Monday, 29 November 2010

Calcio Fiorentino - a Bruising, Anarchic and Exhilarating Spectacle of Sport.

Calcio Fiorentino – does that ring any bells in terms sports?  It is almost certainly not one you played at school but it has weathered the centuries well and is still played in its home town of Florence.   It has been played since the sixteenth century.  The game – Calcio for short – must be the original extreme sport.  And boy, oh boy – is it extreme.

It is played by the sort of men who, if you met them in real life are probably real gentlemen.   Yet if you were to come across them on a dark night you would probably be forgiven for hurrying past them or turning tale and running.  These men look mean.   On the Calcio Fiorentino pitch they seem to be participating in a pitched battle, like something out of Highlander, Italian style.

The game is a combination of football and rugby and is very much an archaic predecessor of the two.  Throw in some high powered martial arts and a fearlessness about being hurt that most professional soccer players would be dumbfounded by and you have a bruising, anarchic and exhilarating spectacle of sport.

If you are Italian then you already know where this sport originates but in the English speaking world we know the place as Florence.  The word calcio is the Italian verb to kick – and so the sport could translate as Florence Kick or Florence Kicking.  We like the term FK itself – it is short and sweet and there are two missing syllables in the middle that would otherwise make up a naughty word.  But you do want to exclaim F**K!!! when you see this sport in action.


Funnily enough, kicking is one of the few forms of violence that is not countenanced on the Calcio Fiorentino pictch.   If a boot makes purposeful contact with a head that is considered a definite foul, as is sucker punching.

However, pretty much everything else is fair game.  Head butting – yes, why go ahead, sir!  Punching – as long as it is not of the sucker variety then that too is fine.  Elbowing – of course!  As for choking – go for it.  It seems at first sight that there is very little to avoid the local hospital in Florence being half full every time this game is played.  Yet there are some rules – otherwise this would not count as a sport.



Like most ball sports the object of the exercise is to score more points than the opposition.  This is done by netting the ball in to the goal.  So far, so straightforward.  Yet the goal mouth runs the entire width of the field – a 100m x 50m sand pit.  You can see why there is such a melee with such a wide goal.

The game is played with no breaks, no time out and no substitutions over a period of fifty painful, agonising and emotional minutes.  Eight officials (is a main referee, six linesmen and a field master ) prevent complete anarchy from breaking out, which may seem like quite a number.  When you take in to account that there are twenty seven men on either side in this full throttle, high energy game then that doesn’t seem an inappropriate amount.

As you can imagine the sport, while hugely popular and an immense draw for tourists, is rather too rough and tumble to play all year round without the players suffering too many injuries and concussions.  So, it is restricted to three matches each year in the gorgeous Piazza Santa Croce at the heart of Florence each year.

As many as ten players from each team are simply there for the brawl (which is, after all, part of the game).  In other words they are there not for their skill with a ball but there skill to propel other players skywards, to the earth or in to oblivion.  Their job is to physically stop the other team from getting to their goal.   

The rest are generally football and rugby types whose skill and speed will hopefully help them avoid the clutches of the brawlers.
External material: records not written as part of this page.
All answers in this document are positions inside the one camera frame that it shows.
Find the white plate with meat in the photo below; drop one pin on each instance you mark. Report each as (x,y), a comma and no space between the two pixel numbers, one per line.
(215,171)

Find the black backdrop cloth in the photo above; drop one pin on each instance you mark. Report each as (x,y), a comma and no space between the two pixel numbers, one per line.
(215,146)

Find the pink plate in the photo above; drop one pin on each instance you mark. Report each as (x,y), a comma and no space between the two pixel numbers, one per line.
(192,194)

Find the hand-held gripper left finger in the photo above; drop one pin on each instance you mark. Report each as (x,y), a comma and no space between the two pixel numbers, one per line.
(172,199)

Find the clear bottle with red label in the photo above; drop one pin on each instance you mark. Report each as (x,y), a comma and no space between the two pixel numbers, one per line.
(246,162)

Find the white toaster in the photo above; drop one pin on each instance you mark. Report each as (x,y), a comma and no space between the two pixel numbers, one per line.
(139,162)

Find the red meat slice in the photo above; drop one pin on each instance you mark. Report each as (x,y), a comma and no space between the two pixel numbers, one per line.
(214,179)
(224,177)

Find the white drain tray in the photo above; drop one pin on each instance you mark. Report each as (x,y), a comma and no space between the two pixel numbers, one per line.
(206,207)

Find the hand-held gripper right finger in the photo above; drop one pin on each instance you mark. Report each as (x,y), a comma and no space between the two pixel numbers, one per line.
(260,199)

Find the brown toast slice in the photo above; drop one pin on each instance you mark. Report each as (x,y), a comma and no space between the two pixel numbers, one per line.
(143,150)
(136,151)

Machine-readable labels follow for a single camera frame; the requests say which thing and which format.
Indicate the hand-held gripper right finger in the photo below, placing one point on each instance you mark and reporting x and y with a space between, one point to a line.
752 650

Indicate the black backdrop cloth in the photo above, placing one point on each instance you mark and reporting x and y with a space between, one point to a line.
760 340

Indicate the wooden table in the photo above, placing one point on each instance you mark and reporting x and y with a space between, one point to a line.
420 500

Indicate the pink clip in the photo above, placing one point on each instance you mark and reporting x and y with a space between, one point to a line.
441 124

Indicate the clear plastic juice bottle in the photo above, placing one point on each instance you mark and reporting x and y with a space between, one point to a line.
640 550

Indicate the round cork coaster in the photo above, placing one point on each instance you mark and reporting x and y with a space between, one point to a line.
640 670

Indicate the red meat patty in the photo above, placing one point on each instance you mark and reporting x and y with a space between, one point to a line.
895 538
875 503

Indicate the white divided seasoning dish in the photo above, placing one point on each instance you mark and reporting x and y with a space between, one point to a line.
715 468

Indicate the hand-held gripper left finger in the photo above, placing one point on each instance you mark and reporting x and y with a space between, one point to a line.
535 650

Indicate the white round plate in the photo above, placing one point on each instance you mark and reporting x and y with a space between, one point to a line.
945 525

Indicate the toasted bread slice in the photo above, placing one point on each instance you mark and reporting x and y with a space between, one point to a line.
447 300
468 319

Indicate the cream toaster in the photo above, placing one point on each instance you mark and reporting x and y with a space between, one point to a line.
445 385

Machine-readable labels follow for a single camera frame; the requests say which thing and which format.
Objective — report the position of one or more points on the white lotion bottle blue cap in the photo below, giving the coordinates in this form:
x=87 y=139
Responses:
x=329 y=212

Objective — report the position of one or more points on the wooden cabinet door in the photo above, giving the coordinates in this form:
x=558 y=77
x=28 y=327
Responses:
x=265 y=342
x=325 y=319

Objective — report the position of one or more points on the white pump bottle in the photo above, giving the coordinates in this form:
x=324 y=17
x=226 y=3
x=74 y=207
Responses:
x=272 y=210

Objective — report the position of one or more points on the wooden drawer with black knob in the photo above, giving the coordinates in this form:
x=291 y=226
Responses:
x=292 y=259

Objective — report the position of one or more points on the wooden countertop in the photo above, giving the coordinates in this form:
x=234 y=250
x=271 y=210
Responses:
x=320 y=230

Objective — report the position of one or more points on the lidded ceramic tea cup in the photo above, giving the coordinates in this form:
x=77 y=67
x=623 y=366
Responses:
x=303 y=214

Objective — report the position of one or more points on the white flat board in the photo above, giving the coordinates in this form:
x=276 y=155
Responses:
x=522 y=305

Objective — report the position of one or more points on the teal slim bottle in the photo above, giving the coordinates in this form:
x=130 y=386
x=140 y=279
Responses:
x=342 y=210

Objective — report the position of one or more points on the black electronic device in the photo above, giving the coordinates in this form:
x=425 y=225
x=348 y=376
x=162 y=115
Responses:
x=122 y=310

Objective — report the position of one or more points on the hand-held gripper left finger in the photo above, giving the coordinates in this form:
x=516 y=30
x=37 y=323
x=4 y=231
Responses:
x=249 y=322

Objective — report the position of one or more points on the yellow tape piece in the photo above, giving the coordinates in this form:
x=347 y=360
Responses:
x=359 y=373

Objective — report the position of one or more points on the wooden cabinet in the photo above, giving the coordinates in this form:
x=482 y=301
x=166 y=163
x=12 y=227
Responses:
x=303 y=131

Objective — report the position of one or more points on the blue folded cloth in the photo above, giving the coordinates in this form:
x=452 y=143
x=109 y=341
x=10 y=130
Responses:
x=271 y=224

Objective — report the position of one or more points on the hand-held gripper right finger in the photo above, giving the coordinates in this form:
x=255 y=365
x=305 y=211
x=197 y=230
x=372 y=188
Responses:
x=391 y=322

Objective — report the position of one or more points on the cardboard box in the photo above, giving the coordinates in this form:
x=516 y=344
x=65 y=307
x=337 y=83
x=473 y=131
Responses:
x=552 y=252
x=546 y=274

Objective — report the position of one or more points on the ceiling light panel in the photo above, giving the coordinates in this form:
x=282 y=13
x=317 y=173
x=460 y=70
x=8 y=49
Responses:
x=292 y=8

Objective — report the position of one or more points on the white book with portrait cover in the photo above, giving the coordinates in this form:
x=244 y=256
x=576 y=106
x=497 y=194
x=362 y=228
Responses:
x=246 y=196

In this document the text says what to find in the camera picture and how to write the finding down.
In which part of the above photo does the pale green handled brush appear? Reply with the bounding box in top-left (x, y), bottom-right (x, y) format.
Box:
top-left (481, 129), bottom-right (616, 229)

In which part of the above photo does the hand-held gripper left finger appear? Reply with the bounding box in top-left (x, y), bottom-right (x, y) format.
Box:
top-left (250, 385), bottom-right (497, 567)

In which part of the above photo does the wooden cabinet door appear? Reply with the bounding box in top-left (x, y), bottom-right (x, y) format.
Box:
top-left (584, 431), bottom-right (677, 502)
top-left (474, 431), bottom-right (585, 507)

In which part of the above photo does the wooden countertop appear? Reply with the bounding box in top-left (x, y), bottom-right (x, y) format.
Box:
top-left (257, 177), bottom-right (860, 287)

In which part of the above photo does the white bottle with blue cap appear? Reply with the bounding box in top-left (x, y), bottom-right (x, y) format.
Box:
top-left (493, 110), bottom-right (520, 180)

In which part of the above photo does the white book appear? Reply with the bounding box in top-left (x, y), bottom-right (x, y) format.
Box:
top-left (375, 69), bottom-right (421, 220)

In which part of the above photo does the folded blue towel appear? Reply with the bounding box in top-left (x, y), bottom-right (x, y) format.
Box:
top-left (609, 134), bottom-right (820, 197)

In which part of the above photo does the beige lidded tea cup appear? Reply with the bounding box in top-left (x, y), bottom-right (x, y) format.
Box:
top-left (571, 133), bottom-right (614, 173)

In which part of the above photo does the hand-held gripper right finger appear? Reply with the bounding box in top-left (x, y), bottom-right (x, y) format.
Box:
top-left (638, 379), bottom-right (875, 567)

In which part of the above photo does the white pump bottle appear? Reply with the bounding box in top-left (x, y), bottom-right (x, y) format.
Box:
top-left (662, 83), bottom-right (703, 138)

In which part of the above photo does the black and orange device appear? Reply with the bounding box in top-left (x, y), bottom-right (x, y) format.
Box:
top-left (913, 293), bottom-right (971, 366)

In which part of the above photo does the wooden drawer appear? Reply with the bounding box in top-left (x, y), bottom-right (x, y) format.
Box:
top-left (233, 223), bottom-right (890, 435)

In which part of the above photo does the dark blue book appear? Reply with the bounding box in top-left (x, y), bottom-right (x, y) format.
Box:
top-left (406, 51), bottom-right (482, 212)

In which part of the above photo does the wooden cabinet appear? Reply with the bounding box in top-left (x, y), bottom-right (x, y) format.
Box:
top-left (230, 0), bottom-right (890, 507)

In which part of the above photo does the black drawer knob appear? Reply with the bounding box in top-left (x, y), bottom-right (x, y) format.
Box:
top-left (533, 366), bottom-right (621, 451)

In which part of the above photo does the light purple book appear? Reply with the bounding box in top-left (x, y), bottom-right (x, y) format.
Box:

It must be said though, that there is usually plenty of blood spilled in the fifty minute duration of a match and a number of unconscious players.  If you like your sports rough and ready, then this is the one for you.

The three games are played among four teams.  These are the Santa Croce who play in Blue and the Santa Maria Novella who play in red.  They are joined in competition by the Santo Spirito who wear white and the San Giovanni who play in green.

Originally the sport was devised for sons of the nobility but after a hiatus of a few hundred years it was brought back and now anyone can play. Plus there are no hard feelings at the end of the match.

The game originates in the sixteenth century and must have been going some time before the first rule book was published in 1580.  It must itself have been an evolution of the Roman sport of harpastum, which like calcio had a team of 27 on each side.  The impression from contemporary descriptions is of a game fairly similar to rugby.


There is much pomp and ceremony before the game starts, as you can see in the video above, which also includes a lot of action!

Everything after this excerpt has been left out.